● Stored data
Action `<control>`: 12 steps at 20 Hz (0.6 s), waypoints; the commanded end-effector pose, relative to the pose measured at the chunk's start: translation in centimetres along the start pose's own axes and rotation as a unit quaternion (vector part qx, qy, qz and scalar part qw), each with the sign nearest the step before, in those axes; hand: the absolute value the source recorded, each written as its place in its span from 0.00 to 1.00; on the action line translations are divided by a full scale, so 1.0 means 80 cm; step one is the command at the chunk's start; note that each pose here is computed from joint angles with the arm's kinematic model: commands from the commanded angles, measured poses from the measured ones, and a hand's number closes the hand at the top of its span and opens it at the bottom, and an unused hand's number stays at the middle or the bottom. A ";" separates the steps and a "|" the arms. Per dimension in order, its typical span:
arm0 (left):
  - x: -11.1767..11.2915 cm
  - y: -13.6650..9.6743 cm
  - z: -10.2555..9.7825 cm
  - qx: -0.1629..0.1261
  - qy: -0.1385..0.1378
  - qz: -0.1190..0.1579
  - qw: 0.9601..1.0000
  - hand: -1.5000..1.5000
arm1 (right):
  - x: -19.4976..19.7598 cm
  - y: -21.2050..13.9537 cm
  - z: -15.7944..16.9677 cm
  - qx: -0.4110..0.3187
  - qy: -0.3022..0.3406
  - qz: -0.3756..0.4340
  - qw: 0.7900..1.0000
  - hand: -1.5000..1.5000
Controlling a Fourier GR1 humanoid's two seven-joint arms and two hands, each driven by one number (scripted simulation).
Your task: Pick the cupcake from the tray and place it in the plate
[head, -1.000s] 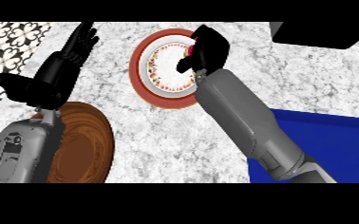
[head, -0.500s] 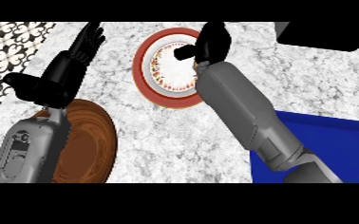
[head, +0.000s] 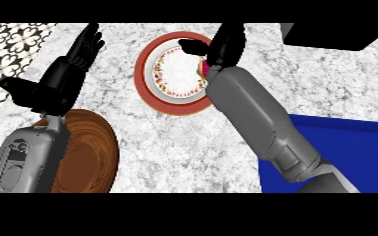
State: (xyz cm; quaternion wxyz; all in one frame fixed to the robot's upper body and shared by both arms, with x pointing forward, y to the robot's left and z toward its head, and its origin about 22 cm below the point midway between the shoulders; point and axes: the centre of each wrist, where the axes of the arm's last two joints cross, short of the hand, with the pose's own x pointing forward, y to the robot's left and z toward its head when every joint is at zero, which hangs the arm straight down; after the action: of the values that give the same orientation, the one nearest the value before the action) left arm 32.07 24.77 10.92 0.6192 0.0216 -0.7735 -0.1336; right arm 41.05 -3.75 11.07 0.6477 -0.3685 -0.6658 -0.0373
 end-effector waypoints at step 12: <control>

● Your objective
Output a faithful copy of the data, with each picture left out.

● Written answer
Action `<control>`: 12 steps at 20 Hz (0.6 s), waypoints; the commanded end-effector pose, relative to the pose measured at the chunk's start: translation in centimetres along the start pose's own axes and rotation as a unit quaternion (vector part qx, qy, qz and scalar part qw), each with the sign nearest the step before, in those axes; hand: the absolute value the source recorded, each written as its place in its span from 0.00 to 1.00; on the action line translations are divided by a full scale, so 1.0 means 80 cm; step one is the command at the chunk's start; note that each pose here is computed from joint angles with the arm's kinematic model: commands from the commanded angles, measured poses from the measured ones, and a hand's number closes the hand at the top of its span and opens it at the bottom, and an unused hand's number stays at the middle or the bottom. A ";" separates the steps and a "|" the arms. Per dimension in order, its typical span:
arm0 (left):
  - x: -11.1767..11.2915 cm
  - y: -13.6650..9.6743 cm
  - z: -10.2555..9.7825 cm
  - qx: -0.1629..0.1261
  - qy: -0.1385..0.1378
  - qz: -0.1190..0.1579
  - qw: 0.9601..1.0000
  - hand: -1.5000..1.5000
arm1 (right):
  - x: -19.4976..19.7598 cm
  - y: -21.2050..13.9537 cm
  - z: -15.7944..16.9677 cm
  - qx: -0.4110..0.3187
  - qy: -0.3022..0.3406
  - qz: -0.3756..0.4340
  - qw: 0.7900..1.0000
  - hand: -1.5000..1.5000
Controlling a Fourier GR1 humanoid's two seven-joint arms and two hands, each driven by one number (scripted simulation).
Your task: Pick the cupcake from the tray and place it in the plate
[head, -1.000s] 
[head, -0.500s] 
[head, +0.000s] 
State: (xyz cm; quaternion wxyz; all in one frame fixed to the robot's upper body and shared by both arms, with x pointing forward, y to the robot's left and z toward its head, and its origin about 22 cm below the point midway between the shoulders; point and axes: the centre of each wrist, where the axes of the arm's last two joints cross, short of the hand, with the pose's own x pointing forward, y to the robot's left and z toward its head when every joint is at zero, which hangs the arm straight down; after the action: of the values that give the same orientation, the one nearest the value before the action) left arm 32.07 24.77 10.92 0.6192 0.0216 -0.7735 -0.1336; right arm 41.05 -3.75 11.07 0.6477 -0.3685 -0.6658 -0.0373
 end-effector waypoints at step 12: <control>

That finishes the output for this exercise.